*WHAT IS REQUIRED*
Take the line that contains "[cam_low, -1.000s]" as the first and the last line of the material as the final one; set down exactly the lines in that span.

Start of DATA BLOCK

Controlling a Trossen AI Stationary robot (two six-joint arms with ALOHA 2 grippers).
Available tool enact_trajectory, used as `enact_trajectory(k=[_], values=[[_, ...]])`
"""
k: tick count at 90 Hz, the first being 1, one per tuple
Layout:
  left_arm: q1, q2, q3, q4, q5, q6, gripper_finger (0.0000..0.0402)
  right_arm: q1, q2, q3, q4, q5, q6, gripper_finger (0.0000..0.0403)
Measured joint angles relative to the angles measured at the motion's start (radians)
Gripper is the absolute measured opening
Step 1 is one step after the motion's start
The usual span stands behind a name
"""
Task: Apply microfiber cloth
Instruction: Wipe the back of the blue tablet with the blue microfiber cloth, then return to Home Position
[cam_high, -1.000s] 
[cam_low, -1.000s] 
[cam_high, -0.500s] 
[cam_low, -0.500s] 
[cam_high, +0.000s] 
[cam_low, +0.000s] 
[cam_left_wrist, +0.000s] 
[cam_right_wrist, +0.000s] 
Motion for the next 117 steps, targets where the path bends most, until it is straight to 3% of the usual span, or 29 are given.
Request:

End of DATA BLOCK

*RESULT OF THE TASK*
[cam_low, -1.000s] 
[cam_high, -0.500s] 
[cam_low, -0.500s] 
[cam_high, +0.000s] 
[cam_low, +0.000s] 
[cam_left_wrist, +0.000s] 
[cam_right_wrist, +0.000s] 
Motion for the next 117 steps, targets where the path bends most, until it is straight to 3% of the usual span, or 29 are given.
Request:

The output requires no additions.